Binion Comments On Sentence In Federal Case

Before we get started, we wanted to note a couple of things about the writer of the piece we are going to discuss.

Billy Binion is an associate editor at Reason, which is not exactly a right-wing publication. He’s additionally been published in the San Francisco Chronicle and HuffPost. Binion has also been cited by publications like The New York Times, The Atlantic, Vice, and The Daily Beast.

The writer is now getting a lot of flack from the left after he wrote a piece about Paulette Harlow, 75, who was recently sentenced in Federal Court to serve two years in prison for blacking out an entrance to an abortion clinic in October 2020.

Harlow was part of a group of protestors led by Lauren Handy who on October 22, 2020 booked an appointment under a fake name. Prosecutors said that the scene outside was chaotic that led to a nurse spraining an ankle after being hit with a door shoved by Jay Smith, 34. It should be noted that Smith got the lightest sentence because he didn’t go to trial.

The group was charged under the FACE Act (Freedom of Access to Clinic Entrances) which makes it a federal crime to “engage in “violent, threatening, damaging, and obstructive conduct intended to injure, intimidate, or interfere with the right to seek, obtain, or provide reproductive health services.”

Detractors of the law argue that the law isn’t necessary, considering there are already trespassing laws on the books. Binion argued that the “FACE Act arguably further criminalized conduct that was already illegal.”

One of Binion’s concerns was how the case was presented:

But that point is especially relevant in the context of how the Department of Justice (DOJ) under President Joe Biden’s administration pursued this case and related cases. Not content just with the FACE Act, prosecutors paired it with another federal offense: conspiracy against rights, which criminalizes conspiring “to injure, oppress, threaten, or intimidate any person” who is in the process of exercising a legal or constitutional right.

Prosecuting these offenses in tandem gave the government an opening to secure sentences that were, in this writer’s view, clearly disproportionate to the criminal conduct, regardless of one’s political views. Fifty-seven months—the sentence Handy received—is, for example, the same punishment a federal judge last month handed to a Hawaii man who allegedly defrauded 42 investors out of $1.2 million. There is a disconnect here.

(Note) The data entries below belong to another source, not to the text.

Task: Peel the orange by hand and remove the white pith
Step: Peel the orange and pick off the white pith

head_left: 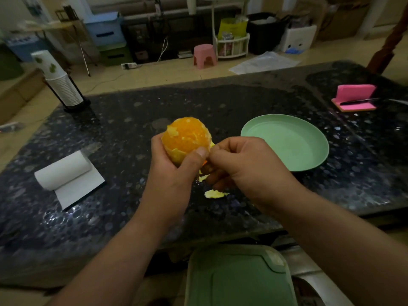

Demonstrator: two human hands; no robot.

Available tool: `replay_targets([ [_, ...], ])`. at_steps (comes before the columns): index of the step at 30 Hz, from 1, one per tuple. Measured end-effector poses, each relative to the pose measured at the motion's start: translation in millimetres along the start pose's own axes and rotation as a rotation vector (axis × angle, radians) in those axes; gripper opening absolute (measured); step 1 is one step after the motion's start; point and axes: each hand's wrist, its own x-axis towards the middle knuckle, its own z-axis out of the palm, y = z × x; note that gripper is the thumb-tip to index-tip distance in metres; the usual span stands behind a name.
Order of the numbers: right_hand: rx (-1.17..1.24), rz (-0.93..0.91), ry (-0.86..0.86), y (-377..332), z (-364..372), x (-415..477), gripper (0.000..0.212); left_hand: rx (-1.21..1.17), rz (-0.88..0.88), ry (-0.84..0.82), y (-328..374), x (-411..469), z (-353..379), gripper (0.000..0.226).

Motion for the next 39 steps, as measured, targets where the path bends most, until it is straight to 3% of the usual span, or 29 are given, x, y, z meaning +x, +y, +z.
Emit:
replay_targets([
  [7,0.097,-0.010,-0.046,-3.0,1.1,1.9,0.018,-0.356,-0.152,-0.067,0.6,6.8,1.6,0.055],
  [23,-0.396,-0.321,0.067,3.7,-7.8,8.9,0.012,-0.367,-0.213,-0.033,6.1,7.9,-3.8,0.070],
  [35,-0.415,-0.422,0.097,4.8,-10.8,14.4,0.016,-0.553,-0.367,-0.105,10.0,4.9,-6.6,0.024],
  [39,-0.380,-0.429,0.082,4.2,-10.8,15.8,0.015,-0.643,-0.422,-0.129,12.6,3.2,-6.6,0.042],
])
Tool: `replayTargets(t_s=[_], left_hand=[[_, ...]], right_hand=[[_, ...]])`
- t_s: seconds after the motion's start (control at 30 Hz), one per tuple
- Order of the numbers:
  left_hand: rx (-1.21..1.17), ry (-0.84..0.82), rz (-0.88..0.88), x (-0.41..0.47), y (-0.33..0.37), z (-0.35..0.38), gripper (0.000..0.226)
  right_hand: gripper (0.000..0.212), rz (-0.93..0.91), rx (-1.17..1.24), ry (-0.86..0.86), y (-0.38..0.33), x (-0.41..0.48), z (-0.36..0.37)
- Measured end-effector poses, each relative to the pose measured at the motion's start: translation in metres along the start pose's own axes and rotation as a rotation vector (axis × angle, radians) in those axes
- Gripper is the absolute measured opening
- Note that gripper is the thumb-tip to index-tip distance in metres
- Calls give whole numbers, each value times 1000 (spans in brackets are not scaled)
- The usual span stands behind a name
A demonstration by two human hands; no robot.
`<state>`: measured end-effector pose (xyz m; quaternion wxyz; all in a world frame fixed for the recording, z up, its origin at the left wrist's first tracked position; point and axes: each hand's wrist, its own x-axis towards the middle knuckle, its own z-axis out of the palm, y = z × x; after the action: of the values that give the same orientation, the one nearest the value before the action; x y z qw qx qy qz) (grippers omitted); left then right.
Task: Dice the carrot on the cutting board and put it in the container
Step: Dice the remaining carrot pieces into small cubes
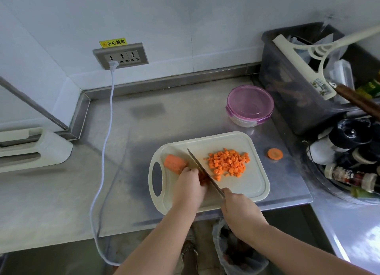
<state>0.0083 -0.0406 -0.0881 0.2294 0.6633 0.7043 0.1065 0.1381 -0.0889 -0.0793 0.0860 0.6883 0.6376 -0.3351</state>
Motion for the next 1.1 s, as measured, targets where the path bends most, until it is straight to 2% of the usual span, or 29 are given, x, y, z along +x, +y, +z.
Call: replayTargets(t_s=[0.17,0.27,0.53,0.83,1.1], left_hand=[[-34,14,23,-2,1,-1,20],[-59,3,18,-3,0,-3,22],[-69,-33,-40,-4,-8,-5,24],[-24,-42,-59,-3,-3,-8,20],[-22,-24,-40,-3,-2,-8,19]], right_hand=[[17,-43,164,11,7,2,-13],[18,-61,258,70,9,-3,-20],[26,-112,131,103,2,-14,-9],[26,-106,-45,23,-4,-7,0],[27,-35,19,-9,-7,-3,2]])
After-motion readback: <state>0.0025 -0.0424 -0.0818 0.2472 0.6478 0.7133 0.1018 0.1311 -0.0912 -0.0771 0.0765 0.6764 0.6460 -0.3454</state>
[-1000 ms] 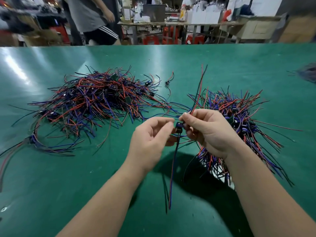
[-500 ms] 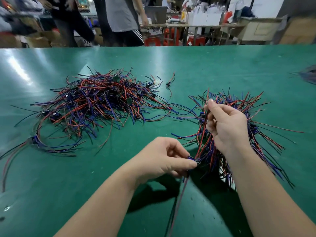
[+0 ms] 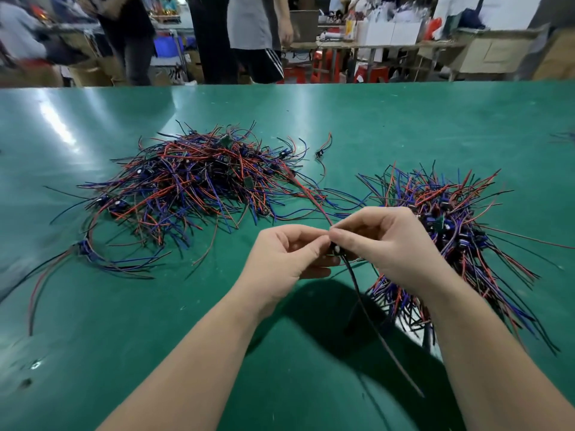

Binion also wrote that he was mortified when Harlow’s sentencing Judge mocked the 75 year old woman telling here she should “make every effort to remain alive…because that is part of the tenets of your religion.”

The progressive writer added: “Do even the most avid pro-choicers think this woman should potentially die in prison for this?”

Binion noted that the protestors who lied to get an appointment kept people from entering was a violation of the law but “that still doesn’t negate the absurdity of those prison terms. Biden ran for office in part on a promise that he had rethought his tough-on-crime past. It is possible for him to balance that with his pro-choice plank. It appears he has chosen not to.”